Theoretical kinetics of hydrogen abstraction reactions from propanol isomers by hydroperoxyl radical: Implication for combustion modeling

Abstract

Propanol isomers are potential alternatives to conventional fossil fuels and have attracted considerable attentions from combustion community. Hydrogen atom abstraction reactions from alcohols by HO2 radical plays an important role in alcohol oxidation chemistry. In this work, the temperature-dependent rate constants and branching ratios of the hydrogen atom abstraction reactions from n-propanol and iso-propanol by HO2 were calculated using the multistructural variational transition state theory with small-curvature tunneling approach. Results show that the multistructural torsional anharmonicity effects significantly influence the calculation of site-specific rate constants and branching ratios, which need to be considered for reaction systems having multiple distinguishable structures.
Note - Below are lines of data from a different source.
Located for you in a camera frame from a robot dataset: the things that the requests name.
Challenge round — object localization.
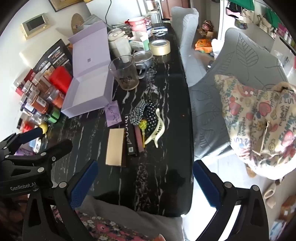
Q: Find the glass mug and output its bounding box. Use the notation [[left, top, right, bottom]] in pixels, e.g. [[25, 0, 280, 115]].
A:
[[108, 56, 148, 91]]

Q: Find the cream pot with glass lid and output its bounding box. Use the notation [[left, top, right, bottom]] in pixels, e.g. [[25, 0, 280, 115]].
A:
[[107, 28, 128, 49]]

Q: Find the beige tape roll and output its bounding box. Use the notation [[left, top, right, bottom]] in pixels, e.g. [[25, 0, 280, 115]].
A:
[[149, 39, 171, 56]]

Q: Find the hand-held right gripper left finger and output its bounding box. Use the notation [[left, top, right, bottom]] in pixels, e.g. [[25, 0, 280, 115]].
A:
[[22, 159, 99, 241]]

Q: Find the cluttered shelf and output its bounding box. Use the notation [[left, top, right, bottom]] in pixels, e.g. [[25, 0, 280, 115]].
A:
[[225, 0, 296, 58]]

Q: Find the cardboard box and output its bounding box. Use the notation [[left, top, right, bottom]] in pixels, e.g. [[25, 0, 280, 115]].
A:
[[198, 20, 218, 39]]

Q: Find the woven fan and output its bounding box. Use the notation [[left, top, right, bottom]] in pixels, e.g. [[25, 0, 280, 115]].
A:
[[70, 13, 86, 35]]

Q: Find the purple card box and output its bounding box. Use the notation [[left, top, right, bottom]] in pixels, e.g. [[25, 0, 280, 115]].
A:
[[105, 101, 122, 128]]

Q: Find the printed cloth bag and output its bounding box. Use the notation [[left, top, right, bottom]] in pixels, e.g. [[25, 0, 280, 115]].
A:
[[214, 74, 296, 180]]

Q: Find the group of spice jars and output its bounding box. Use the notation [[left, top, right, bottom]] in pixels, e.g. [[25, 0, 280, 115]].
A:
[[13, 67, 66, 127]]

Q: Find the plain grey chair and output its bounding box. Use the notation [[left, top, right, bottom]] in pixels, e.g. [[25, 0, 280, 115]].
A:
[[171, 6, 208, 86]]

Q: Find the white flat panel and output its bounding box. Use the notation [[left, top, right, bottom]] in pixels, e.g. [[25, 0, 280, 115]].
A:
[[20, 47, 45, 66]]

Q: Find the red canister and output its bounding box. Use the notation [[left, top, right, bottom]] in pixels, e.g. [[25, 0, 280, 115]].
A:
[[49, 66, 73, 93]]

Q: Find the pink lipstick tube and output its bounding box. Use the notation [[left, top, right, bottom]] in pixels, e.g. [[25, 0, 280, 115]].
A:
[[135, 126, 145, 153]]

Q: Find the white and green small box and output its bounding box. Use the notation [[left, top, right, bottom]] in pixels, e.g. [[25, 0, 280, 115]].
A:
[[128, 38, 150, 52]]

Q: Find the orange cloth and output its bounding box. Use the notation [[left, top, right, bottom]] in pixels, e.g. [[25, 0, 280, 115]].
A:
[[195, 39, 213, 53]]

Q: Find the yellow lollipop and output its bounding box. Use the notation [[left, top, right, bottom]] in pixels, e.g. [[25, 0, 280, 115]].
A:
[[138, 119, 148, 148]]

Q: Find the person's floral garment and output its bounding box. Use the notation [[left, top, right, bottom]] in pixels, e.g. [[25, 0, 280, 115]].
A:
[[52, 207, 163, 241]]

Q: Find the brown wooden door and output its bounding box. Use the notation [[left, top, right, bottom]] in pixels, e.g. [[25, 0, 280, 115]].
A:
[[160, 0, 190, 19]]

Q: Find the black printed bag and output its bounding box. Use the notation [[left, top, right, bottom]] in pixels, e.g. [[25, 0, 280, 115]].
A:
[[32, 39, 73, 77]]

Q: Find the grey leaf pattern chair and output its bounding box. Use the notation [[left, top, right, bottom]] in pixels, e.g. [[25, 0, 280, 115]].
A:
[[188, 28, 289, 160]]

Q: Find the silver foil pouch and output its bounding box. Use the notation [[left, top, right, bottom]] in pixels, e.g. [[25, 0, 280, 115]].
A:
[[82, 14, 109, 29]]

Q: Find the cream hair claw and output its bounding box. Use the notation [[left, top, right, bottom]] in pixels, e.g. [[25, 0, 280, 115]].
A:
[[144, 108, 166, 149]]

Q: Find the pink lidded bowl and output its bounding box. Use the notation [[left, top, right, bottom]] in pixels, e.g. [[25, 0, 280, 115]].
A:
[[128, 16, 152, 32]]

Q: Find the checkered scrunchie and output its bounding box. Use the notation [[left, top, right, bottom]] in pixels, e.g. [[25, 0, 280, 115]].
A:
[[129, 100, 148, 126]]

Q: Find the wall control panel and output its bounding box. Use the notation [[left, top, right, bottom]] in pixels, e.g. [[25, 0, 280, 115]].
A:
[[20, 13, 50, 39]]

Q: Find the gold box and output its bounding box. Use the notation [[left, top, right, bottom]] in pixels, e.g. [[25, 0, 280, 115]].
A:
[[105, 128, 127, 168]]

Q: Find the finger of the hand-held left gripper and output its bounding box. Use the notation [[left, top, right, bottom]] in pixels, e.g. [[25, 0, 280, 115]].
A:
[[0, 128, 44, 156], [0, 139, 74, 173]]

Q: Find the purple gift box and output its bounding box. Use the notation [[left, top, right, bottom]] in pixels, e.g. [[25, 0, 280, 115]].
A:
[[60, 21, 115, 118]]

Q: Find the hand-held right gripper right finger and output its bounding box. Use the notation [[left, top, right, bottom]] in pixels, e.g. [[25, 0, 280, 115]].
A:
[[192, 159, 271, 241]]

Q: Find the black polka dot scrunchie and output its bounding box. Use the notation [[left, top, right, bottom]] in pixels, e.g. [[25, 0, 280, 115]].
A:
[[141, 101, 160, 132]]

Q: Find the foil-lidded round container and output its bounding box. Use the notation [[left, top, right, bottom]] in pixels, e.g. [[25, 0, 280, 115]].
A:
[[133, 50, 153, 69]]

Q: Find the picture frame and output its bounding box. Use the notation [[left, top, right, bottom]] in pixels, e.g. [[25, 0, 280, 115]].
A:
[[48, 0, 81, 12]]

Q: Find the black slim box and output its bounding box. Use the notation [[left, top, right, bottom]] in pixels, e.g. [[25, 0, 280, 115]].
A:
[[124, 113, 137, 156]]

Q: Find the black wall cable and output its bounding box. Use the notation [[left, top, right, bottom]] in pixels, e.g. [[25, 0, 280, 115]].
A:
[[105, 0, 113, 24]]
Significant discrepancy observed in the theoretically calculated rate constants from different sources highlight the necessity and importance of accurate calculation efforts, as it can provide the experimentally unavailable site-dependent rate constants and branching ratios. The effects of our newly calculated rate constants were examined by incorporating them into a recent chemical kinetic model developed by Saggese et al. The chemical kinetic model implemented with our newly calculated rate constants exhibits decreased fuel reactivity, especially at low temperatures and high pressures. Also, the chemical kinetic model using our theoretical calculations shows better prediction in the mole fractions of aldehydes, which are key oxidation intermediates in propanol oxidation.